Data:
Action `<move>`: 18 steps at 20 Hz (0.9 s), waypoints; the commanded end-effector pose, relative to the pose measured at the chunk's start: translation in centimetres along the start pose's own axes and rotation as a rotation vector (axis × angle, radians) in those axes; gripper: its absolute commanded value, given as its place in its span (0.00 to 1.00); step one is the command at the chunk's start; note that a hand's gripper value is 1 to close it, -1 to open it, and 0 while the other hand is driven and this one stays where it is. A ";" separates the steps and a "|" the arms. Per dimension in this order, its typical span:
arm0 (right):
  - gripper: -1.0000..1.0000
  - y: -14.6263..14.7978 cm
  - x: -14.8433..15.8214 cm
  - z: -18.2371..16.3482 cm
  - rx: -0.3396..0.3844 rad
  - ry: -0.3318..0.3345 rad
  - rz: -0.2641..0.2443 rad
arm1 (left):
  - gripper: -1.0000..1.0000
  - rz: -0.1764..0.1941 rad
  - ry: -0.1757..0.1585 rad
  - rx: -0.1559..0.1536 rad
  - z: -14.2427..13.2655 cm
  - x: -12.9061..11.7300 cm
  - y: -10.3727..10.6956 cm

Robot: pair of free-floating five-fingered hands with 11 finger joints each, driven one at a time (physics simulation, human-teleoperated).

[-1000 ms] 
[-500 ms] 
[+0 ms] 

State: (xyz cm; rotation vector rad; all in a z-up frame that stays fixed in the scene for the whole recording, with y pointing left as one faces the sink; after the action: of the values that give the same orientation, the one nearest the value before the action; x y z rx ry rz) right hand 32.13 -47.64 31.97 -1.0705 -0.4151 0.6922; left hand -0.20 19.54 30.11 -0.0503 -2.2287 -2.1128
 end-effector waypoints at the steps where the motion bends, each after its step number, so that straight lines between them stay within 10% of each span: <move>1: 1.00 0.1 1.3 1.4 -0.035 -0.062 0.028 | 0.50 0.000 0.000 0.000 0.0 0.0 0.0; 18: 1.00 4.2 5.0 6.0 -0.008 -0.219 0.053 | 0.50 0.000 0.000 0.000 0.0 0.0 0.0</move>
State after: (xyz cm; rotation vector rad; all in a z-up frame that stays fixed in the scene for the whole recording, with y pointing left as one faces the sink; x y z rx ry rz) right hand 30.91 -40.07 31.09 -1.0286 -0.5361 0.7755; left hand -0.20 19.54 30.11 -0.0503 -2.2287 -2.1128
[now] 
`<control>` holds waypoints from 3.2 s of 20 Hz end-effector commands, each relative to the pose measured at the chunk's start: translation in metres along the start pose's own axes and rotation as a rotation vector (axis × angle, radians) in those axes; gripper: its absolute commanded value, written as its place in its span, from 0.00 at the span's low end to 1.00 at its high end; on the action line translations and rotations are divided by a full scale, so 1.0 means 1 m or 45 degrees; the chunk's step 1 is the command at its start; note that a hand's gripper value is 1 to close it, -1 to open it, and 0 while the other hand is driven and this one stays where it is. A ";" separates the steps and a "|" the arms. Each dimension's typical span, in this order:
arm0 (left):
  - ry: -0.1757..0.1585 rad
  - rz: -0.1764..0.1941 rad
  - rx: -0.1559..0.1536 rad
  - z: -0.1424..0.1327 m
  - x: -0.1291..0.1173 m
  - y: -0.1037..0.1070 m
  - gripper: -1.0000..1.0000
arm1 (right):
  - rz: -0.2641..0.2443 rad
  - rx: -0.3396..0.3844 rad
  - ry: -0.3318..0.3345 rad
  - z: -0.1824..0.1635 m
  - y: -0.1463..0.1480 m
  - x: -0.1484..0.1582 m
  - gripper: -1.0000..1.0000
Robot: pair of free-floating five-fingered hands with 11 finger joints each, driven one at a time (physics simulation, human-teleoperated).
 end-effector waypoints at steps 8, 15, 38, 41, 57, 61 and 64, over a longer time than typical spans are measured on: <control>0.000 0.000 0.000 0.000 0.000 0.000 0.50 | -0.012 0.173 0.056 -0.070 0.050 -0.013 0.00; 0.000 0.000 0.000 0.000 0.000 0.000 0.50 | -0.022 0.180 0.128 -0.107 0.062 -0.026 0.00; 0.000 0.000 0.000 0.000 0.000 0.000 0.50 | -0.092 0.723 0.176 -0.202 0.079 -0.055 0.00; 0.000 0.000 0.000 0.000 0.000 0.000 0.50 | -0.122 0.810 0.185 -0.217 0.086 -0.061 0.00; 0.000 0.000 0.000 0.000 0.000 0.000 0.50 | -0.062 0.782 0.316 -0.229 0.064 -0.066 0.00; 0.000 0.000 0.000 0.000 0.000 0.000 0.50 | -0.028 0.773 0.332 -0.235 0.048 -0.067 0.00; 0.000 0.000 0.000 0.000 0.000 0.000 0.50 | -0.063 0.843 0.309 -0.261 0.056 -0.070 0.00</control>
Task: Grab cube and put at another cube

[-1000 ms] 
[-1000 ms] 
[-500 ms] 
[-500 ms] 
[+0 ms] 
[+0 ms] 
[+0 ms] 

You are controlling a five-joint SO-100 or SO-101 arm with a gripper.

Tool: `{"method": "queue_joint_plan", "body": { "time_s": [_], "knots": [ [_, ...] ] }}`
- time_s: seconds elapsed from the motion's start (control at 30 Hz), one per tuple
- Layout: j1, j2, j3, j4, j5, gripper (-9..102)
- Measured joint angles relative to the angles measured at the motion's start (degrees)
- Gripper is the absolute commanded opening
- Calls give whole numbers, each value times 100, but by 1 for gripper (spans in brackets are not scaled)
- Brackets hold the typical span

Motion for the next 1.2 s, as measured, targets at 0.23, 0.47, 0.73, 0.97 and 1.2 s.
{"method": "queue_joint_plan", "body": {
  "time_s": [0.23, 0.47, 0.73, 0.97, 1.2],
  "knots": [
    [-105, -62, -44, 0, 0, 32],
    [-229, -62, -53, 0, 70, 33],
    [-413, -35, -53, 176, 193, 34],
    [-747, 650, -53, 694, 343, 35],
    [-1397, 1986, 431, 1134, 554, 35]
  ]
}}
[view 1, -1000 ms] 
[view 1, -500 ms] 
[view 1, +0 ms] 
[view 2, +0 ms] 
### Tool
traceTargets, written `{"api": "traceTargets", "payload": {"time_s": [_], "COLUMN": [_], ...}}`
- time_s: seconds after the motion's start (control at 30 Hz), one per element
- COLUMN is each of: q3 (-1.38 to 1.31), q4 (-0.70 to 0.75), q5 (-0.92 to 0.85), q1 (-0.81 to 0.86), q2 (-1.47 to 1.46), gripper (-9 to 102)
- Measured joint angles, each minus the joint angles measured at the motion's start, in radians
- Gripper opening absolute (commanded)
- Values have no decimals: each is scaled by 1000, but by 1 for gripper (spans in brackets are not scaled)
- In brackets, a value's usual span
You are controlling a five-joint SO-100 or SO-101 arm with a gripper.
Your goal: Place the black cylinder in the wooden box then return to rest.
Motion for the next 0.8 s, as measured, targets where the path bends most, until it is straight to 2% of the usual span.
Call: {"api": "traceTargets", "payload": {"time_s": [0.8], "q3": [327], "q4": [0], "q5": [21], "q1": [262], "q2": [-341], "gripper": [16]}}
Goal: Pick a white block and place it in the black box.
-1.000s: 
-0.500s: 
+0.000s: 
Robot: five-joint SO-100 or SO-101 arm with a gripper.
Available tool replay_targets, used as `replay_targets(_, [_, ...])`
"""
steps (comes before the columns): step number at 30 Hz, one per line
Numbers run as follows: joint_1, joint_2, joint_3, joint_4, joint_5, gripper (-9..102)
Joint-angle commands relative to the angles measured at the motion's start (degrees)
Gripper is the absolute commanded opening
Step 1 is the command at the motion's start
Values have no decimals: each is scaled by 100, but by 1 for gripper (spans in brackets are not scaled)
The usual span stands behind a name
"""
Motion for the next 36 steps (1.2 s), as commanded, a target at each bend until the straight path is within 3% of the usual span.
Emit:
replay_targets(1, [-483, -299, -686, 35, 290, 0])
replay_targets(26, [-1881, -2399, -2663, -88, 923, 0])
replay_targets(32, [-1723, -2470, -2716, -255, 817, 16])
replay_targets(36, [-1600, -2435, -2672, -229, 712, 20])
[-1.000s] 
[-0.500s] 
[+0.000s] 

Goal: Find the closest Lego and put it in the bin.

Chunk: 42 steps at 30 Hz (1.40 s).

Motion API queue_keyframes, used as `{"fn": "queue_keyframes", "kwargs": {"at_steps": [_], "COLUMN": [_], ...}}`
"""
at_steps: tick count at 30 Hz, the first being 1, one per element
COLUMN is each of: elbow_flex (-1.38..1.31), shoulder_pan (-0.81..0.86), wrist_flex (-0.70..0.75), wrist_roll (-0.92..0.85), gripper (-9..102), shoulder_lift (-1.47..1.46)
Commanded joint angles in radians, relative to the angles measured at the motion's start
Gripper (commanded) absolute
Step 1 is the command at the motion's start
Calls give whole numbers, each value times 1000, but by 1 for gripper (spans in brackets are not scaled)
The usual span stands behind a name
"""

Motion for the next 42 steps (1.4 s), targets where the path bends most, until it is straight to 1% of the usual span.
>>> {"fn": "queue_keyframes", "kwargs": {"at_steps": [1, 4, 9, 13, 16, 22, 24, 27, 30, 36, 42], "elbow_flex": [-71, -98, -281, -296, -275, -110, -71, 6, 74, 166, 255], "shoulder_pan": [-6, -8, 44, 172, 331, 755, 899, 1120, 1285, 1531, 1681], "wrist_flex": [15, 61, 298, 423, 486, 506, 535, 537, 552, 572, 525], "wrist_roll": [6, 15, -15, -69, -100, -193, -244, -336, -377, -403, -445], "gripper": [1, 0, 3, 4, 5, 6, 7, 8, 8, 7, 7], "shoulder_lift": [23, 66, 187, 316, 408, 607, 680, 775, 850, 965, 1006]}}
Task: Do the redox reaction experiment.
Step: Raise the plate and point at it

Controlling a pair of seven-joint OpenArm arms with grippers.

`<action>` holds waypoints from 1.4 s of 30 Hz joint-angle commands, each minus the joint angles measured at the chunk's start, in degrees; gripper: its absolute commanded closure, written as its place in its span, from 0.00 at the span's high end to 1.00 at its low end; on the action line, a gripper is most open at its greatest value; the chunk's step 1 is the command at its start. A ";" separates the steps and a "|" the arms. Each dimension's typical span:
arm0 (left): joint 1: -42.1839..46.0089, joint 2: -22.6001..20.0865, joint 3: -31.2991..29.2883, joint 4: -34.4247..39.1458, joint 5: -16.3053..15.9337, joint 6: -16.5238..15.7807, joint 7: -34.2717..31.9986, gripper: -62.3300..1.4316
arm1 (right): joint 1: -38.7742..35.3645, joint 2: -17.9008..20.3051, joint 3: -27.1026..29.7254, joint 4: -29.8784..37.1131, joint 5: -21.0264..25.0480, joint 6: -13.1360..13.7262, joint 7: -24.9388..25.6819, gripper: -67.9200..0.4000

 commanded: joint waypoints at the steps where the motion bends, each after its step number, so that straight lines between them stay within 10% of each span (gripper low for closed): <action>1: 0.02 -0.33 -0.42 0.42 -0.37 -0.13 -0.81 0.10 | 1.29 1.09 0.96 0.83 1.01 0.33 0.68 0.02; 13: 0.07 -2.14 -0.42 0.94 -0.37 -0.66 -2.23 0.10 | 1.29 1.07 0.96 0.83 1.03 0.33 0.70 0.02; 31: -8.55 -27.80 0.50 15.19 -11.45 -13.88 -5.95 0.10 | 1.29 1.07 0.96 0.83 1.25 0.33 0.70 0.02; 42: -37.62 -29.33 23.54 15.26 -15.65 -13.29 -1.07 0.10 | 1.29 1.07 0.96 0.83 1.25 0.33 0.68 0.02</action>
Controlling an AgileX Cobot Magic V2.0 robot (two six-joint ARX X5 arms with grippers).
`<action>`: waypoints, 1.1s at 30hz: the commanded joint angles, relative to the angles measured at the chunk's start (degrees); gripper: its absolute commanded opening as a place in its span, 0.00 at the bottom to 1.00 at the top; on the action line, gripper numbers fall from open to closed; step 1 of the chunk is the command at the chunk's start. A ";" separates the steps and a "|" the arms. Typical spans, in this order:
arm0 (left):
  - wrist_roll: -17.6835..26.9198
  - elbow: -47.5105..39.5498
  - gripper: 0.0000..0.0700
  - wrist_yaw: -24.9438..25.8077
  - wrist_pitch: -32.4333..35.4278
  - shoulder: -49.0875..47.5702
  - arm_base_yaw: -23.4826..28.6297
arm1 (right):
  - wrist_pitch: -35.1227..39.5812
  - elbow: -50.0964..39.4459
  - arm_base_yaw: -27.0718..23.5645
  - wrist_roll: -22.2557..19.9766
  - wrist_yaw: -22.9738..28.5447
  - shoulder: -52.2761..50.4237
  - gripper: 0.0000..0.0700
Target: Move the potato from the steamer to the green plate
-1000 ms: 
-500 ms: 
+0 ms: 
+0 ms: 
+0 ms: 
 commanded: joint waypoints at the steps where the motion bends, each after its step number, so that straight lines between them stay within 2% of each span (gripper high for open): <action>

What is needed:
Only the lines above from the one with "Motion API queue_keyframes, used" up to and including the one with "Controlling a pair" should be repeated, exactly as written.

Written answer:
Motion API queue_keyframes, used as `{"fn": "queue_keyframes", "kwargs": {"at_steps": [_], "COLUMN": [_], ...}}`
"""
at_steps: tick count at 30 Hz, the first being 1, one per element
COLUMN is each of: elbow_flex (-1.38..1.31), shoulder_pan (-0.81..0.86), wrist_flex (-0.70..0.75), wrist_roll (-0.92..0.85), gripper (-9..102), shoulder_lift (-1.47..1.46)
Commanded joint angles in radians, relative to the angles measured at the motion's start
Gripper (commanded) absolute
Step 1 is the command at the motion's start
Calls give whole numbers, each value times 1000, but by 1 for gripper (spans in brackets are not scaled)
The usual span stands behind a name
"""

Motion for the next 42 steps (1.4 s), targets where the path bends most, until it is straight to 1% of the usual span.
>>> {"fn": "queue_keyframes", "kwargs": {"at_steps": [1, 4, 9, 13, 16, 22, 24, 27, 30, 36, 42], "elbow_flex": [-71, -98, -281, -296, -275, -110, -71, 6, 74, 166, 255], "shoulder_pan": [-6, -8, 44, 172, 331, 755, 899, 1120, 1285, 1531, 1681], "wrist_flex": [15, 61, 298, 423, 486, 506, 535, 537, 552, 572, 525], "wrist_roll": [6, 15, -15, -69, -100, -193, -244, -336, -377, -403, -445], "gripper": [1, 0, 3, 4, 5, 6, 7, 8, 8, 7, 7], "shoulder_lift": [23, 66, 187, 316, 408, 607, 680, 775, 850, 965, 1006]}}
Task: Do the redox reaction experiment.
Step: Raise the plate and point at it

Controlling a pair of seven-joint OpenArm arms with grippers.

There is nothing more to the exercise.